- Exercise aim:
All of the records are to be copied out exactly, with nothing left out.

Data records
------------------------------------------------
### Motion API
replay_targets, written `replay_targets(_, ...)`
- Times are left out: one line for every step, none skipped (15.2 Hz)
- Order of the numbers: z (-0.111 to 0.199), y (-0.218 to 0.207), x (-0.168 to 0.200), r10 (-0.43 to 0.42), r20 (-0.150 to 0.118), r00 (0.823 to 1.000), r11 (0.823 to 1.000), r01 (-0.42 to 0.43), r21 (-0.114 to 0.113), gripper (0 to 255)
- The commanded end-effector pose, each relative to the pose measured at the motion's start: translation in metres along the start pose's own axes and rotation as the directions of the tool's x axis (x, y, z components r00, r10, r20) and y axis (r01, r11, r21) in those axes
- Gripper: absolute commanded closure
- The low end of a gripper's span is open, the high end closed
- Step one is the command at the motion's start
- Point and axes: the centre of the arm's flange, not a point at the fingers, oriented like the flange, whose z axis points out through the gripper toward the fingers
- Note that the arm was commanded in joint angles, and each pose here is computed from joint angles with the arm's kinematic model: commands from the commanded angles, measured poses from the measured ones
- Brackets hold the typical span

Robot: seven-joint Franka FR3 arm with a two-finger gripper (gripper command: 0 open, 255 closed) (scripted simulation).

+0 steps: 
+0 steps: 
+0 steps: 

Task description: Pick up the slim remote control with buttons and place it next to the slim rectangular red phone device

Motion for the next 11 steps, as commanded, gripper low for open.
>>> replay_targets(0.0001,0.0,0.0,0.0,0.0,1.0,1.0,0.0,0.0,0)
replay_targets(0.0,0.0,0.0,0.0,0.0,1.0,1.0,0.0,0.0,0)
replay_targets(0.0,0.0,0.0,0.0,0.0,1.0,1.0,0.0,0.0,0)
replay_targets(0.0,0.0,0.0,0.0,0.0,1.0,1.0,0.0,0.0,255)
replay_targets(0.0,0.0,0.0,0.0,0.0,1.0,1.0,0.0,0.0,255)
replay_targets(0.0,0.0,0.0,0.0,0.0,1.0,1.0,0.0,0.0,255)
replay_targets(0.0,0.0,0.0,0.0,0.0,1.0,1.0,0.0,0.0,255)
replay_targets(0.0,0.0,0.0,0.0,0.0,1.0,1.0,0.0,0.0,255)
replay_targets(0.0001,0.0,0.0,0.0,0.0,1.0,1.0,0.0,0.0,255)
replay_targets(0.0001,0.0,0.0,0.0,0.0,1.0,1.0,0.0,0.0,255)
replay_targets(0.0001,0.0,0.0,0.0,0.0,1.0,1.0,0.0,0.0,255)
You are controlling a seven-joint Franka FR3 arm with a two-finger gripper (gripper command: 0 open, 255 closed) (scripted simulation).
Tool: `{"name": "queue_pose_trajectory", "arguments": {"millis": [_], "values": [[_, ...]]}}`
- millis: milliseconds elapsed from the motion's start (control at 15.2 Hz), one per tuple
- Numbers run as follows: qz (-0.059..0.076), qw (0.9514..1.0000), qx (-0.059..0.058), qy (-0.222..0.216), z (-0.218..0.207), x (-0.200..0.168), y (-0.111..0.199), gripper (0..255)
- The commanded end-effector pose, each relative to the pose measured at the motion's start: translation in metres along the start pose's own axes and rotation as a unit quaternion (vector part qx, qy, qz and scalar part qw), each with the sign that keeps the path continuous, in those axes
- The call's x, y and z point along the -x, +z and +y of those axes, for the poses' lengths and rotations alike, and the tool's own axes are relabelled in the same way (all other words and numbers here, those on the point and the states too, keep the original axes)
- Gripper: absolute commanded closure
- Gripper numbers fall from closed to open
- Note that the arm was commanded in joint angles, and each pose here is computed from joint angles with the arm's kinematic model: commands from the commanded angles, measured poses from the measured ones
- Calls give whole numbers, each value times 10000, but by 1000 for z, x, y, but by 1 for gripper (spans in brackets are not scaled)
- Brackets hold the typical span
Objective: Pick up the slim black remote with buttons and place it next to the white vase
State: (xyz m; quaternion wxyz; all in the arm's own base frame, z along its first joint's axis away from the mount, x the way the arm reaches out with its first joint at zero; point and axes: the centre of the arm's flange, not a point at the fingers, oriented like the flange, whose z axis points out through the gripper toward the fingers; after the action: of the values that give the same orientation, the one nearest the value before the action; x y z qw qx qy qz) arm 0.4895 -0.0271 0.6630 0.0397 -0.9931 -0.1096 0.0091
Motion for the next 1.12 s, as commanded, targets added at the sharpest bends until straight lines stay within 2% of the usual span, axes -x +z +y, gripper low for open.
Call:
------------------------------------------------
- Answer to the problem:
### Motion API
replay_targets, written `replay_targets(_, ...)`
- Times are left out: one line for every step, none skipped (15.2 Hz)
- Order of the numbers: z (-0.111 to 0.199), y (-0.218 to 0.207), x (-0.168 to 0.200), r10 (-0.43 to 0.42), r20 (-0.150 to 0.118), r00 (0.823 to 1.000), r11 (0.823 to 1.000), r01 (-0.42 to 0.43), r21 (-0.114 to 0.113), gripper (0 to 255)
- The commanded end-effector pose, each relative to the pose measured at the motion's start: translation in metres along the start pose's own axes and rotation as the directions of the tool's x axis (x, y, z components r00, r10, r20) and y axis (r01, r11, r21) in those axes
- Gripper: absolute commanded closure
- The low end of a gripper's span is open, the high end closed
- Step one is the command at the motion's start
- Point and axes: the centre of the arm's flange, not a point at the fingers, oriented like the flange, whose z axis points out through the gripper toward the fingers
- Note that the arm was commanded in joint angles, and each pose here is computed from joint angles with the arm's kinematic model: commands from the commanded angles, measured poses from the measured ones
- Brackets hold the typical span

Robot: seven-joint Franka FR3 arm with a two-finger gripper (gripper command: 0 open, 255 closed) (scripted simulation).

+0 steps: 
+0 steps: 
+0 steps: 

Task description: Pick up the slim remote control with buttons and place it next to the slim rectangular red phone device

Motion for the next 11 steps, as commanded, gripper low for open.
>>> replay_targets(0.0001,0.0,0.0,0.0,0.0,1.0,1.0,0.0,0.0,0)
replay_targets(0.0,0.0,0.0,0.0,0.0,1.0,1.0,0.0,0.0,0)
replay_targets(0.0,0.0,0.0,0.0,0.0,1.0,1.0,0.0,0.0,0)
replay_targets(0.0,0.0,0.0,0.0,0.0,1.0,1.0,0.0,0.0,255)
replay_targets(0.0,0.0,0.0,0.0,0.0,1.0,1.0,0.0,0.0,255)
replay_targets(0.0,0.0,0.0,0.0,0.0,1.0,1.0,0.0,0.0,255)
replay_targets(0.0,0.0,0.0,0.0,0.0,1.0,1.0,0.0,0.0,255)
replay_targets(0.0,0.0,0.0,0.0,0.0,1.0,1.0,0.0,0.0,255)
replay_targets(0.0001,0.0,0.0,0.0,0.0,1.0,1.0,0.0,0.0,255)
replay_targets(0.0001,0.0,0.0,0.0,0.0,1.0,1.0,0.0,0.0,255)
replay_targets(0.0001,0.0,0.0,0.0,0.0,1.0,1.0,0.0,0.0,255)
You are controlling a seven-joint Franka FR3 arm with a two-finger gripper (gripper command: 0 open, 255 closed) (scripted simulation).
Tool: `{"name": "queue_pose_trajectory", "arguments": {"millis": [_], "values": [[_, ...]]}}`
- millis: milliseconds elapsed from the motion's start (control at 15.2 Hz), one per tuple
- Numbers run as follows: qz (-0.059..0.076), qw (0.9514..1.0000), qx (-0.059..0.058), qy (-0.222..0.216), z (-0.218..0.207), x (-0.200..0.168), y (-0.111..0.199), gripper (0..255)
- The commanded end-effector pose, each relative to the pose measured at the motion's start: translation in metres along the start pose's own axes and rotation as a unit quaternion (vector part qx, qy, qz and scalar part qw), each with the sign that keeps the path continuous, in those axes
- The call's x, y and z point along the -x, +z and +y of those axes, for the poses' lengths and rotations alike, and the tool's own axes are relabelled in the same way (all other words and numbers here, those on the point and the states too, keep the original axes)
- Gripper: absolute commanded closure
- Gripper numbers fall from closed to open
- Note that the arm was commanded in joint angles, and each pose here is computed from joint angles with the arm's kinematic model: commands from the commanded angles, measured poses from the measured ones
- Calls give whole numbers, each value times 10000, but by 1000 for z, x, y, but by 1 for gripper (spans in brackets are not scaled)
- Brackets hold the typical span
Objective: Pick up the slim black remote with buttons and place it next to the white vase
State: (xyz m; quaternion wxyz; all in the arm's own base frame, z along its first joint's axis away from the mount, x the way the arm reaches out with its first joint at zero; point and axes: the centre of the arm's flange, not a point at the fingers, oriented like the flange, whose z axis points out through the gripper toward the fingers; after the action: of the values that give the same orientation, the one nearest the value before the action; x y z qw qx qy qz) arm 0.4895 -0.0271 0.6630 0.0397 -0.9931 -0.1096 0.0091
Motion for the next 1.12 s, as commanded, targets added at the sharpest bends until straight lines stay within 2% of the usual span, axes -x +z +y, gripper low for open.
Call:

No further answer will be given.